[Opening RECORDS SHOWN section]

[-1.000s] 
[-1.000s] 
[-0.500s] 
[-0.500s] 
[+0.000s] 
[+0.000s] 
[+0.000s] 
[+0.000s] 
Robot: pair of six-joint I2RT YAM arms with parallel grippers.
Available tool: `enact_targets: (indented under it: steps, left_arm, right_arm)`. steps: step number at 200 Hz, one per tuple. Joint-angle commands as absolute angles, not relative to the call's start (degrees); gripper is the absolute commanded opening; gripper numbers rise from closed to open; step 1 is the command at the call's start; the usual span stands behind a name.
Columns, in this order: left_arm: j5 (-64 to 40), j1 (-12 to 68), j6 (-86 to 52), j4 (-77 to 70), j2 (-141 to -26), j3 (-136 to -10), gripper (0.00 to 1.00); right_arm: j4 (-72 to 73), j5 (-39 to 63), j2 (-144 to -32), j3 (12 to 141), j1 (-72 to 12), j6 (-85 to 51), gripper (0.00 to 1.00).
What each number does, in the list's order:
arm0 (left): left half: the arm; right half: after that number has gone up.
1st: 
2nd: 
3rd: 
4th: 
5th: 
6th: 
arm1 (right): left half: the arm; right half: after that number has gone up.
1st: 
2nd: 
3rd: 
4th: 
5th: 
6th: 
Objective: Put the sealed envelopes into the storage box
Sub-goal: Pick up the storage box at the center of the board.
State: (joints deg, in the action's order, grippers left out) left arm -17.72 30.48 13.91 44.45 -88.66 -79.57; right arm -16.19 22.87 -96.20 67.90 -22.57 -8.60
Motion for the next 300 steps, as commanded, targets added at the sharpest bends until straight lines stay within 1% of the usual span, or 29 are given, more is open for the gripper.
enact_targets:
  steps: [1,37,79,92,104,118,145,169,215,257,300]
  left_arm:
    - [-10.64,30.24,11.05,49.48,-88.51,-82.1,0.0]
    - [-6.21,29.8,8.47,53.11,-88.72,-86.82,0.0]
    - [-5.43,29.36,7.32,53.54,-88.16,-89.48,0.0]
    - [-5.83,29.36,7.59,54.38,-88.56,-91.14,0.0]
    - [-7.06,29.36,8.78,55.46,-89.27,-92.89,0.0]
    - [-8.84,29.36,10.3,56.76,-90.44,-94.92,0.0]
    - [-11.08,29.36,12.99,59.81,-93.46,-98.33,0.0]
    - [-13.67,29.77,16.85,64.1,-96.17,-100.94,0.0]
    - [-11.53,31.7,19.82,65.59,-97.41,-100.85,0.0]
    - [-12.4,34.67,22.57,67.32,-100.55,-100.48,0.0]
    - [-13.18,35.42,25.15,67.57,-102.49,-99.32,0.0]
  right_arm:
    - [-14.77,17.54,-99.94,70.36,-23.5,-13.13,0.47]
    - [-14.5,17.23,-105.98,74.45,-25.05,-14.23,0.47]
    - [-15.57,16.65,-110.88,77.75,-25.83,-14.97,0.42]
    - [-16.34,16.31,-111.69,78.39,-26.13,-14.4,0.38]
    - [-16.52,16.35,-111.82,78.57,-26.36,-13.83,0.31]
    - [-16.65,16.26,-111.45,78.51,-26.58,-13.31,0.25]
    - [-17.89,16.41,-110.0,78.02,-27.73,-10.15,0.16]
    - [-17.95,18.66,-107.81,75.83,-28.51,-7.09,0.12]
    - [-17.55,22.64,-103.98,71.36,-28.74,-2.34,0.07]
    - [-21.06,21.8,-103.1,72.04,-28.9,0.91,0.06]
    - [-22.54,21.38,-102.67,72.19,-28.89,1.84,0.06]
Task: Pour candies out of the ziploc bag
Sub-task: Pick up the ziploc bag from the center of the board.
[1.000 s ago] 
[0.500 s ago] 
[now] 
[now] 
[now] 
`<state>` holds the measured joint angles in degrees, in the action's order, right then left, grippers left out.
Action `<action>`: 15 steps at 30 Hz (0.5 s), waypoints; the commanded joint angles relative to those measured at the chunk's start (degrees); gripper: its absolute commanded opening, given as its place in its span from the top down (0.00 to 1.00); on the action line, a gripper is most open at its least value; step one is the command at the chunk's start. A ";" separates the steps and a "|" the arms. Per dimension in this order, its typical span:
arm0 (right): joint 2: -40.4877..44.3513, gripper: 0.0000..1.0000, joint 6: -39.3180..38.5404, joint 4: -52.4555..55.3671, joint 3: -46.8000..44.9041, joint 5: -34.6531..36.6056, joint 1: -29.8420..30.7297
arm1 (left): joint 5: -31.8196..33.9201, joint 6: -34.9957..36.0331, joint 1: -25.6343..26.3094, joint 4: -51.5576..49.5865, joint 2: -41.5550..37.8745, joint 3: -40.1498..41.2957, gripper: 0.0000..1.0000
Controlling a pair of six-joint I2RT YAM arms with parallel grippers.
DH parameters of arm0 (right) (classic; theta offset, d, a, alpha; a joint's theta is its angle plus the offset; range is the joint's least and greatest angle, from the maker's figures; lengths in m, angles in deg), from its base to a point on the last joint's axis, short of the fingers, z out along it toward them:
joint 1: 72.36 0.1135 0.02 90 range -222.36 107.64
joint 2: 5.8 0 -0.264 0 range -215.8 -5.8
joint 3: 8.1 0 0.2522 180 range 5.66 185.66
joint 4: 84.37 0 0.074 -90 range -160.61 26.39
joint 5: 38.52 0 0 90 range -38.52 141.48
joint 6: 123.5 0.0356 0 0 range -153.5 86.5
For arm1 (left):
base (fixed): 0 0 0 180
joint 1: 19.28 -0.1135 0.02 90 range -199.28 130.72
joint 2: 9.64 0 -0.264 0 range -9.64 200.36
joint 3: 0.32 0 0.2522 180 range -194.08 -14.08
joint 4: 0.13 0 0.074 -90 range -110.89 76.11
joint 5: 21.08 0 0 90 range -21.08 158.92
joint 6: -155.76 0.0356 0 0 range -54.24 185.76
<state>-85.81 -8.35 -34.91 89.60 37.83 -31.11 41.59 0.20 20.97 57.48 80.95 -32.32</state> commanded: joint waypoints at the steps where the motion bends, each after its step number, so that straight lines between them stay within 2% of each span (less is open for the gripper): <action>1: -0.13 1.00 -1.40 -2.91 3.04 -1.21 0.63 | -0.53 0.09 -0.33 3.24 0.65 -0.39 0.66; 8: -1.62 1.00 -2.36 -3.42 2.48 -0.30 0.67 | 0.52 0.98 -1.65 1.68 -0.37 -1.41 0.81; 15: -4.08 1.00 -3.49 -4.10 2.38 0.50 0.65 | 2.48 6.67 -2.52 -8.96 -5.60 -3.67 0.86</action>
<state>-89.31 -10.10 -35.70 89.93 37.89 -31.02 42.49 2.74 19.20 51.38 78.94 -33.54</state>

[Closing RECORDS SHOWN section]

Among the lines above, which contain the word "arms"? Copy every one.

# PROBLEM SOLUTION
Robot: pair of six-joint I2RT YAM arms with parallel grippers.
Action `<action>`: 15 steps at 30 Hz (0.5 s), waypoints; the commanded joint angles relative to those measured at the chunk's start (degrees); gripper: its absolute commanded opening, given as its place in its span from the top down (0.00 to 1.00); on the action line, a gripper is most open at its least value; step one is the command at the chunk's start. A ";" separates the steps and a "|" the arms. Per dimension in this order, its typical span:
Controlling a pair of six-joint I2RT YAM arms with parallel grippers.

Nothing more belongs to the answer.